31 MARS 2021

Baghdad Central - Un flic dans le bourbier irakien

Dans "Baghdad Central", thriller nerveux dans l’Irak post-Saddam occupé par la coalition, l’acteur palestinien Waleed Zuaiter ("Homeland" et le film "Omar", primé à Cannes, qu’il a aussi produit) crève l’écran en flic solitaire et père aimant. Entretien. Retrouvez la série en cliquant ici.

Media

Qu’est-ce qui vous a séduit dans la série Baghdad Central ?

 

Waleed Zuaiter : Quand le rôle de Khafaji m’a été proposé, j’ai d’abord pensé refuser. Je venais de perdre mon père et je n’avais aucune envie d’incarner encore un de ces archétypes arabes des productions occidentales. Encouragé par ma femme et mon agent, j’ai malgré tout passé l’audition et aussitôt été touché par l’écriture, riche et profonde, du projet : une beauté qui incite chacun à élever le niveau de sa performance, comme le héros dépasse la simple survie pour se transcender. Au travers de ces personnages irakiens, chacun devrait pouvoir se reconnaître. C’est une série sur l’appartenance, la peur et la perte de la famille, de la maison, du pays...

 

Qui est Muhsin Kadr al-Khafaji, le policier que vous incarnez ?

Waleed Zuaiter : Inspecteur dans les services secrets sous le régime de Saddam, il a été rétrogradé après l’invasion de l’Irak par les forces de la coalition. Hier policier contraint d’obéir pour survivre, il est hanté par son passé. C’est sans doute le personnage le plus complexe que j’ai eu à jouer. Lorsque la série s’en empare, Khafaji est au plus bas, mais il surmonte les épreuves par et pour l’amour de sa famille, sentiment qui va entrer en conflit avec l’attachement qu’il éprouve pour son pays. Ses qualités résonnent avec les valeurs dans lesquelles mes parents m’ont élevé : courage, intégrité, loyauté et confiance. Quand l’Autorité de la coalition cherche à le recruter, il accepte sans illusions afin que sa fille Mrouj, atteinte d’une maladie des reins, soit prise en charge dans la “zone verte”, même si, paradoxalement, c’est elle qui prend soin de lui. Khafaji voit aussi dans cette collaboration un moyen de recueillir des informations sur la disparition de son aînée, en rupture avec lui. Rongé par la douleur de la perte de sa femme et de son fils, il n’a pu jusque-là être assez présent pour ses filles.

 

Quels souvenirs personnels gardezvous de cette période ?
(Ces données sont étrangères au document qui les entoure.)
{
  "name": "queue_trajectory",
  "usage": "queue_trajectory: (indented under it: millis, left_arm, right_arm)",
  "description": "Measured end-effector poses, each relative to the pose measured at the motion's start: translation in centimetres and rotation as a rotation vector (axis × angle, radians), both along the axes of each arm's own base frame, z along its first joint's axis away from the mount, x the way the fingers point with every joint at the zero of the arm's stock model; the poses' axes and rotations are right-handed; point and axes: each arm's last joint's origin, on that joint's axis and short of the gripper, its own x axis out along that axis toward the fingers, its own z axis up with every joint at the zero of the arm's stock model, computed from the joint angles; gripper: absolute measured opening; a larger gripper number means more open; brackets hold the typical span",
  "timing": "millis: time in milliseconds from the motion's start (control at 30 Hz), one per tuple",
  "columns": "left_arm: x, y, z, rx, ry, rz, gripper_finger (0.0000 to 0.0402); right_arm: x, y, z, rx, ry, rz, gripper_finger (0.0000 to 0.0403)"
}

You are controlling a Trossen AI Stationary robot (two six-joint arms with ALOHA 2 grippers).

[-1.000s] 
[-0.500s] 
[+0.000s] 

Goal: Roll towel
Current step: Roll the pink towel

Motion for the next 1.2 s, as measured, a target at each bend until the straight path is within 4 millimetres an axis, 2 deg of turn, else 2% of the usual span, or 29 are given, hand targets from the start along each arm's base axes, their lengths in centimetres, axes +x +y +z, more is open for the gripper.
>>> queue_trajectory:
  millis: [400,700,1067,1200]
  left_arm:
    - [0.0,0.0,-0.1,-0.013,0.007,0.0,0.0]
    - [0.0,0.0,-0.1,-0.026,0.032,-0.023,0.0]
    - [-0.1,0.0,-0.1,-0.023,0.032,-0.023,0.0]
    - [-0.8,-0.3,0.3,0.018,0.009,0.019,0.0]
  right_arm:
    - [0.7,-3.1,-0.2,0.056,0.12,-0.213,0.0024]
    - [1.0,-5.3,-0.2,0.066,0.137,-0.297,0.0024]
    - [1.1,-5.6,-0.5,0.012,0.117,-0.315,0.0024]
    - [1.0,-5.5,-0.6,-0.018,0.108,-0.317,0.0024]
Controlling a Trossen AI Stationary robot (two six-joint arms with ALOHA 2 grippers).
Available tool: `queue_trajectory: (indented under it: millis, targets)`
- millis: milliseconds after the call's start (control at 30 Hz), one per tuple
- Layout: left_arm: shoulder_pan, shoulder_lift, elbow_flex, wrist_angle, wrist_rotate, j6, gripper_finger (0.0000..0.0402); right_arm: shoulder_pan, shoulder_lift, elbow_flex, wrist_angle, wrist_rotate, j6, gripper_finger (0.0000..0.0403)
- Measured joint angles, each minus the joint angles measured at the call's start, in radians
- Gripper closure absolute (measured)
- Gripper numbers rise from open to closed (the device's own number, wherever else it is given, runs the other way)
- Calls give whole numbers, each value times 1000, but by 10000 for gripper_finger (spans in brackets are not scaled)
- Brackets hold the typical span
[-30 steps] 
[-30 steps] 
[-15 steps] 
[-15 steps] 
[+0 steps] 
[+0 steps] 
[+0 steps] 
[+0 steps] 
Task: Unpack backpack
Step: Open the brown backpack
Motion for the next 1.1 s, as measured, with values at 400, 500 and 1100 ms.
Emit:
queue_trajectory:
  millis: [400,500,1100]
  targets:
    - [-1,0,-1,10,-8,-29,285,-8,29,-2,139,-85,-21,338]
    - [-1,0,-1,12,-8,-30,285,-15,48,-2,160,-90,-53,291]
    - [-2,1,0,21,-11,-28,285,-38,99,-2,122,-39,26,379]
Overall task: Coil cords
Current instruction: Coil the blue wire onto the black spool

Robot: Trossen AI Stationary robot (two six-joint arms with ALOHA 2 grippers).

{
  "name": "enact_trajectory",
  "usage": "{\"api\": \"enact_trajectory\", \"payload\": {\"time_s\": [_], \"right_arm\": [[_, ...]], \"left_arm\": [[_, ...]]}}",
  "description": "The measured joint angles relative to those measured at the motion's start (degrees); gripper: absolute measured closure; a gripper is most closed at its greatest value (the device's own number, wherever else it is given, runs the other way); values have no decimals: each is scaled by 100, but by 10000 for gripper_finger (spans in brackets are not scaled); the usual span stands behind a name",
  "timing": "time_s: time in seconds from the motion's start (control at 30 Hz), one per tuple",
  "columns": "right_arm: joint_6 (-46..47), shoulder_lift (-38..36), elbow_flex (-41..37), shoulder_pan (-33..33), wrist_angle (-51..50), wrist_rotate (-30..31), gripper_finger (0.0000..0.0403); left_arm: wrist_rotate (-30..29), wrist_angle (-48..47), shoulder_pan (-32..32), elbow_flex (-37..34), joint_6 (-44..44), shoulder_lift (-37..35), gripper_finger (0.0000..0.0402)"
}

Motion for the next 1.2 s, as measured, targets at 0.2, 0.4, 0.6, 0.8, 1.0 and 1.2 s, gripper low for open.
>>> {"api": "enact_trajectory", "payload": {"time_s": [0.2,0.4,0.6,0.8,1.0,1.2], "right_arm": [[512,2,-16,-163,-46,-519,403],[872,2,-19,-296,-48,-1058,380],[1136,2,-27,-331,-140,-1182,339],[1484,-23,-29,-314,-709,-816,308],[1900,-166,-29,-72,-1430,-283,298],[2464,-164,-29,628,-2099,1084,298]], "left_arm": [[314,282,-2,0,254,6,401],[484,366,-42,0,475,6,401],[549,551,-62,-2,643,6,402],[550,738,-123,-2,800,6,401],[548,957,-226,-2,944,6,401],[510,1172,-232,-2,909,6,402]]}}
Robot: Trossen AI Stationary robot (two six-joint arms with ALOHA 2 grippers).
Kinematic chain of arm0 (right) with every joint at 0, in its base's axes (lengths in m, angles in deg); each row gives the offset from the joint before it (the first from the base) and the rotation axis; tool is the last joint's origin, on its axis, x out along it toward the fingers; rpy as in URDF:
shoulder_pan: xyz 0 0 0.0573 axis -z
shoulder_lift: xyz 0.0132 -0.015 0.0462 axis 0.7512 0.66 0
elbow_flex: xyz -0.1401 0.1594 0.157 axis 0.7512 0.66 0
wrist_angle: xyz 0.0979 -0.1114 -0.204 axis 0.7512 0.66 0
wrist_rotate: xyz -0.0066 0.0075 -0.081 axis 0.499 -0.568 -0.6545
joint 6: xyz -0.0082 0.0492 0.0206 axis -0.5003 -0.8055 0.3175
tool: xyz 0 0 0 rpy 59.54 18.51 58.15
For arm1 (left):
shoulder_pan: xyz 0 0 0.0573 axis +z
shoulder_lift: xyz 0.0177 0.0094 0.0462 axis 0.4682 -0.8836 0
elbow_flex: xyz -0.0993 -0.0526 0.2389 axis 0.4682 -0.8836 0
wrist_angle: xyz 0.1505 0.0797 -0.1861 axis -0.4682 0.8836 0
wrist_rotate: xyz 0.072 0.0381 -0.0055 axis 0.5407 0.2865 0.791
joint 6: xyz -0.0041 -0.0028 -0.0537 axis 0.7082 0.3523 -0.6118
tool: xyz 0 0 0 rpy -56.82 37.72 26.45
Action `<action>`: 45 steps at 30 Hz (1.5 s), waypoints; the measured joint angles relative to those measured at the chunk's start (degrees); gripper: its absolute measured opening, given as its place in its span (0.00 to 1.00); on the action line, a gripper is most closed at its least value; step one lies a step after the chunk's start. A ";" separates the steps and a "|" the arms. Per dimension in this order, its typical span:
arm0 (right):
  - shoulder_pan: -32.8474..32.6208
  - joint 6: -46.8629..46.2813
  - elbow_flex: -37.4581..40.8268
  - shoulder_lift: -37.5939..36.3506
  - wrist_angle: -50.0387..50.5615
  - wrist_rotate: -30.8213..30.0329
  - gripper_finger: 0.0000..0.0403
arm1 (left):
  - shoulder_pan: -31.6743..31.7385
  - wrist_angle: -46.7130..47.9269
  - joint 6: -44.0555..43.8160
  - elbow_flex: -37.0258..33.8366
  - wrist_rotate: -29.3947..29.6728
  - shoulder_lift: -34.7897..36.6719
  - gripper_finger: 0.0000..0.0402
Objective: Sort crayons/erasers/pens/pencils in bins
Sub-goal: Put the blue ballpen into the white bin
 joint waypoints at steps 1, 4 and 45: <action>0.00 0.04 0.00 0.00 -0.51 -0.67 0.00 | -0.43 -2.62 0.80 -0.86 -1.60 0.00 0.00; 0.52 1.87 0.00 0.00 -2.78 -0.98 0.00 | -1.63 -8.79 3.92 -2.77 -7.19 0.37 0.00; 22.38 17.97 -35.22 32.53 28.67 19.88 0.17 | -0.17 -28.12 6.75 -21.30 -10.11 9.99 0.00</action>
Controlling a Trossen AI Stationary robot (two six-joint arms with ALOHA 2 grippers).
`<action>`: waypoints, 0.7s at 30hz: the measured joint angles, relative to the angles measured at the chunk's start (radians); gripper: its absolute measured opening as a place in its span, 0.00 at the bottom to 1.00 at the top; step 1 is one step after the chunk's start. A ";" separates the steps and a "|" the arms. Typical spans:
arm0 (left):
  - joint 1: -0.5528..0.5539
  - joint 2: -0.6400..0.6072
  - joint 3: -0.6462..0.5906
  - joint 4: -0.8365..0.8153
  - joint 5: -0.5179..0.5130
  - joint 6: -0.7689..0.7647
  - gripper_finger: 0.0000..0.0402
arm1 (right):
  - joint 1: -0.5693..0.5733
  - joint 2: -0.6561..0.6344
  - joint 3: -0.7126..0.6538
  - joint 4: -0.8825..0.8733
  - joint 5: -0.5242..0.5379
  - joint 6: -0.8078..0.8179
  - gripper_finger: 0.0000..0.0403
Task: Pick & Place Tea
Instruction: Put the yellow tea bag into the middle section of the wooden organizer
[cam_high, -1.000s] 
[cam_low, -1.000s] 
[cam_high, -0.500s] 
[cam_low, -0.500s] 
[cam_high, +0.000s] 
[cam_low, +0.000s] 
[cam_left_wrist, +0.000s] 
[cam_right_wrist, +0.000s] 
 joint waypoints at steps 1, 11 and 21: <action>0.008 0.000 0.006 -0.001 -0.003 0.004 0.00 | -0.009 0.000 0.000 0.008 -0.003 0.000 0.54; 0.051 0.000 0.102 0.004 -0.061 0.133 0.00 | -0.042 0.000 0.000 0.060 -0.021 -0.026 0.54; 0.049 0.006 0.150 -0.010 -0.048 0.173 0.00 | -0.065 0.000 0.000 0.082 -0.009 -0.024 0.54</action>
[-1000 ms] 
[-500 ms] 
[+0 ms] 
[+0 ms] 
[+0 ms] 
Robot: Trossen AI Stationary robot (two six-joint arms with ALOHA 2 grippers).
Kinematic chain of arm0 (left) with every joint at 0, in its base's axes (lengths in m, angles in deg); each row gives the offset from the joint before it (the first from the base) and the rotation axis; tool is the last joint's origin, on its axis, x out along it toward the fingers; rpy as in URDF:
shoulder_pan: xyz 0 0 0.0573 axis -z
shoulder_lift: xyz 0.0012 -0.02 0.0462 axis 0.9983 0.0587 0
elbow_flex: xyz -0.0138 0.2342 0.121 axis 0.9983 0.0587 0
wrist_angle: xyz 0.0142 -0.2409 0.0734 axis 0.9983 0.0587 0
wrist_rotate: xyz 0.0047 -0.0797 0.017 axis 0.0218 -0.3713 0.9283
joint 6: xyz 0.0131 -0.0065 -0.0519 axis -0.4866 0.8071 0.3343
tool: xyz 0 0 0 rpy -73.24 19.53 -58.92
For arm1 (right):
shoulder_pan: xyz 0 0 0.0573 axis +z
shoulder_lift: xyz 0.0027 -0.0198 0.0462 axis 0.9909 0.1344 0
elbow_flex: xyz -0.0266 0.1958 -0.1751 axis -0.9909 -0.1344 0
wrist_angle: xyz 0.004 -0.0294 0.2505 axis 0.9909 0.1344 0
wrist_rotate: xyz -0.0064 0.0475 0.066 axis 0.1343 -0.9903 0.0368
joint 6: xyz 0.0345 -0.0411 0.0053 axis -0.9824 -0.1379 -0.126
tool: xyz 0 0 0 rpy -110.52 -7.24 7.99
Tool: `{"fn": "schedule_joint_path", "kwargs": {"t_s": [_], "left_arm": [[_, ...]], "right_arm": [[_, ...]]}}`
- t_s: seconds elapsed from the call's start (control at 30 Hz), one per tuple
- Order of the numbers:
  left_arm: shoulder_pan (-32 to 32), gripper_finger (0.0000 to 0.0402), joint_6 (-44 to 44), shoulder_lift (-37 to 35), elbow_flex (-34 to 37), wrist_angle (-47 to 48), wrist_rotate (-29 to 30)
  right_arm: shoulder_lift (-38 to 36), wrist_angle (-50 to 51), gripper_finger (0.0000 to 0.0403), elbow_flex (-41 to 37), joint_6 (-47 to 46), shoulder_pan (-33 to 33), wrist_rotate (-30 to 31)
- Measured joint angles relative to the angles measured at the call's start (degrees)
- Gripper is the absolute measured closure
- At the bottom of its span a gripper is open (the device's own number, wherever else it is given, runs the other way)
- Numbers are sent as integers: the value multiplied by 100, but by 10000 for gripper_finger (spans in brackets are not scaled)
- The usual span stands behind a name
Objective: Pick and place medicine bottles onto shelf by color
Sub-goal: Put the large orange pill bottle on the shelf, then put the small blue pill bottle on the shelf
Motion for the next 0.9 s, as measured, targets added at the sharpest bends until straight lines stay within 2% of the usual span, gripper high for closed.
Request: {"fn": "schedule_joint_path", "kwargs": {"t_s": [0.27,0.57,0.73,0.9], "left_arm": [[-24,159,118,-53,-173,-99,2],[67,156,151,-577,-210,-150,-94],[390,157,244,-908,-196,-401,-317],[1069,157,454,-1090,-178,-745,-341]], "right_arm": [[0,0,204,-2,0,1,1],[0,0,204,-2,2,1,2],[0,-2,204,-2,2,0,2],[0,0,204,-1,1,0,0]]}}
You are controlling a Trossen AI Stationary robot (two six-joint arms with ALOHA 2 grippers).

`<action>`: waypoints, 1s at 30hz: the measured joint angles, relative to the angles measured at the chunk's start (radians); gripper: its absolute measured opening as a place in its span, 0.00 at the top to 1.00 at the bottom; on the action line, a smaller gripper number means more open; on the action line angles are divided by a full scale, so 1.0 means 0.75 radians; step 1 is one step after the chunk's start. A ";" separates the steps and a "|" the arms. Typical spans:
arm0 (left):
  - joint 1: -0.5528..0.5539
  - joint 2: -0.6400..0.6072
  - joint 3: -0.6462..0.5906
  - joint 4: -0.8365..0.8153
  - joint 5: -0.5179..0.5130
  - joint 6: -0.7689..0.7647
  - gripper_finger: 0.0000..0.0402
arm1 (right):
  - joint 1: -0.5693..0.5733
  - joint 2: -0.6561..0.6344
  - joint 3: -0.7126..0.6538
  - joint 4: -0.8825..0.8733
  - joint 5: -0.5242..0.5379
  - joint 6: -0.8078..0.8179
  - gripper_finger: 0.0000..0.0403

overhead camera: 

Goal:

Waleed Zuaiter : Palestinienne, ma famille a connu la guerre et la pauvreté, avant de devoir injustement s’exiler. Né à Sacramento, j’ai grandi au Koweït, de 5 à 19 ans. Retourné aux ÉtatsUnis pour l’université, je suis revenu au Koweït pour les fiançailles de mon frère, à la veille de l’invasion du pays par Saddam Hussein en 1990. La frontière avec l’Arabie saoudite a alors été fermée et mes parents, ma grand-mère de 93 ans et moi avons dû passer par la Jordanie : un périple qui nous a pris trois jours. C’est à ce moment-là que j’ai perdu mon innocence et commencé, je crois, à devenir adulte.